I’ve also projected out the ‘id’ column from the table, which is the primary key. This ties the index entries to the original row, so that the original document can be retrieved.

mysql> call flexviews.add_expr(@mvid, 'COLUMN', 'id', 'id');
Query OK, 1 row affected (0.00 sec)

Since we want to use the materialized view as an index, we need to index the columns we’ve added to it.

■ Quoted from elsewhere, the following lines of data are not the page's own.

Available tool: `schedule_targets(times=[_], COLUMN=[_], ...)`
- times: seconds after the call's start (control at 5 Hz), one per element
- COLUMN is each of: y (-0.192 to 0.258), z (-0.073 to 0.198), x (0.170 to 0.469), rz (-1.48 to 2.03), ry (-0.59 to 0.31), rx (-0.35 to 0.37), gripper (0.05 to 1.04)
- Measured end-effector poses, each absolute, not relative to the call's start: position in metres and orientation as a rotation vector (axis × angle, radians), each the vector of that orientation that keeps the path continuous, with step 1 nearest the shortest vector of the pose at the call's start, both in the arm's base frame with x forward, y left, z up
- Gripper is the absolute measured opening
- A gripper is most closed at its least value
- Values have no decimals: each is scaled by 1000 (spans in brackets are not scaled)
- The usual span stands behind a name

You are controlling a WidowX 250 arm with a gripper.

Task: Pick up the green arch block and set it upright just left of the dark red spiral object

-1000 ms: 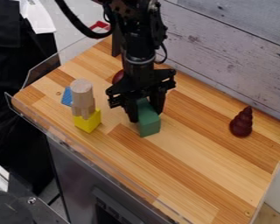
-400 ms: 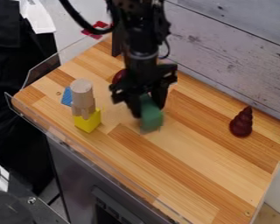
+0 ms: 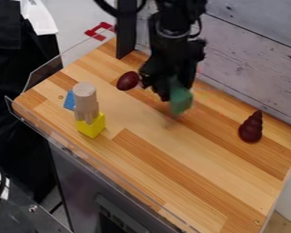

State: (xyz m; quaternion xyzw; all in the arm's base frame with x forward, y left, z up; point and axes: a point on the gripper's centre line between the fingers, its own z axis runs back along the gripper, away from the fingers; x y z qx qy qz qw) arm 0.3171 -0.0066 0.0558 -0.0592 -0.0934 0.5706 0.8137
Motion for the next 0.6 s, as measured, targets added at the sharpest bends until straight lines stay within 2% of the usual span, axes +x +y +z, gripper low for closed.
schedule_targets(times=[0.6], y=[-39], z=[42], x=[322], rz=[1321], ry=[-184], rx=[-197], gripper=[560])
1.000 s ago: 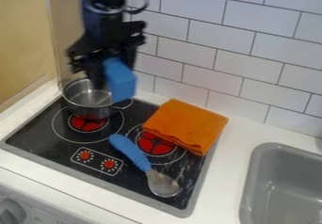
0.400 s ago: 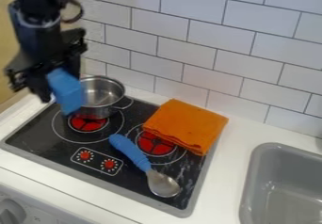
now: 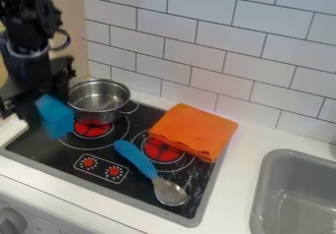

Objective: Move the blue arc to the bottom left of the stove

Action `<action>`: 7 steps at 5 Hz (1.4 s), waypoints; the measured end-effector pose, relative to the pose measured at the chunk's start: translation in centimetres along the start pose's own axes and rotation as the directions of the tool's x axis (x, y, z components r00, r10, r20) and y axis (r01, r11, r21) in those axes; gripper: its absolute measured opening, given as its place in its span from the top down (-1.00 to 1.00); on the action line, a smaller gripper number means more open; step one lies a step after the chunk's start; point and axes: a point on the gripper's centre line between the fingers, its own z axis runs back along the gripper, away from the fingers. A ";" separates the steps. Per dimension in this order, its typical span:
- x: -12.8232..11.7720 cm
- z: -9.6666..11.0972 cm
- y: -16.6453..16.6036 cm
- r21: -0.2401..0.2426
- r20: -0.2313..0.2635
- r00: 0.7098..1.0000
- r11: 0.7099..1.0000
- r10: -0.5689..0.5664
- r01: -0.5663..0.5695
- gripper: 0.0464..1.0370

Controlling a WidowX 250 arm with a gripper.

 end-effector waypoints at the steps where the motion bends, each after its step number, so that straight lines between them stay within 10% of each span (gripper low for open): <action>1: 1.2 -1.4 -0.2 0.004 -0.012 0.999 0.999 0.039 -0.039 -0.09; 5: 3.0 -4.5 -2.6 -0.036 -0.026 1.000 0.999 -0.015 0.014 -0.09; 7: 2.5 -4.5 -3.0 -0.022 -0.025 1.000 1.000 0.001 -0.002 -0.81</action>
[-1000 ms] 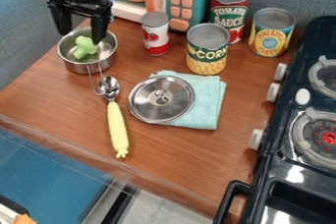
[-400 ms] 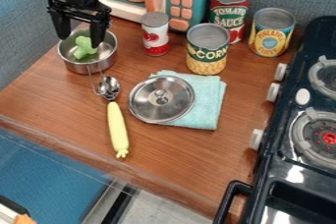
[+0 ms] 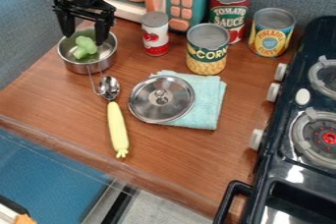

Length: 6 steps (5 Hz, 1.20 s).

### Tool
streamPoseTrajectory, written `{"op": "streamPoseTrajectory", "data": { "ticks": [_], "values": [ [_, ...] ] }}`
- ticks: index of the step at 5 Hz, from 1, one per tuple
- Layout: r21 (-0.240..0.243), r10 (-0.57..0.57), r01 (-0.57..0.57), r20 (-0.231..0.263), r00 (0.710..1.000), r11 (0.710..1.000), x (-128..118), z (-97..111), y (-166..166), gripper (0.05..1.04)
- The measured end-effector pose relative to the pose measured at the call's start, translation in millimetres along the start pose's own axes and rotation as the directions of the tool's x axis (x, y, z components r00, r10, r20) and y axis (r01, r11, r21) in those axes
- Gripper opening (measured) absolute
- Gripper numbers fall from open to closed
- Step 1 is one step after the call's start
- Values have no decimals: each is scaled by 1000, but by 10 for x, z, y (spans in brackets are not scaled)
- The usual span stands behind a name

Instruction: Took the broccoli from the pot and put it on the counter

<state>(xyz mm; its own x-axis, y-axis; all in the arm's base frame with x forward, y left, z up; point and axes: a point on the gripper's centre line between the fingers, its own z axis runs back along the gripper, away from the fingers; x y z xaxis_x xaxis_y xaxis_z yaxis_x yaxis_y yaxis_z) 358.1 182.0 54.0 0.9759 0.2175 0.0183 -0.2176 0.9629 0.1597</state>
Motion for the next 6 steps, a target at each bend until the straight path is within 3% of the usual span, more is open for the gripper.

mysql> call flexviews.add_expr(@mvid, 'KEY',"LO_LineNumber", 'LO_LineNumber_Idx');
Query OK, 1 row affected (0.00 sec)
mysql> call flexviews.add_expr(@mvid, 'KEY',"LO_OrderKey", 'LO_OrderKey_Idx');
Query OK, 1 row affected (0.00 sec)
mysql> call flexviews.add_expr(@mvid, 'KEY',"P_PartKey", 'P_PartKey_Idx');
Query OK, 1 row affected (0.00 sec)
mysql> call flexviews.add_expr(@mvid, 'KEY',"S_SuppKey", 'S_SuppKey_Idx');
Query OK, 1 row affected (0.00 sec)
mysql> call flexviews.add_expr(@mvid, 'KEY',"D_DateKey", 'D_DateKey_Idx');
Query OK, 1 row affected (0.00 sec)
mysql> call flexviews.add_expr(@mvid, 'KEY',"C_CustomerKey", 'C_CustomerKey_Idx');
Query OK, 1 row affected (0.00 sec)

Finally, the view has to be created. There are 6 million rows in my table, the JSON functions are UDF so they are not as fast as built in functions, and I indexed a lot of things (six different indexes are being populated at once) so it takes some time to build the index:

mysql> call flexviews.enable(@mvid);
Query OK, 2 rows affected (35 min 53.17 sec)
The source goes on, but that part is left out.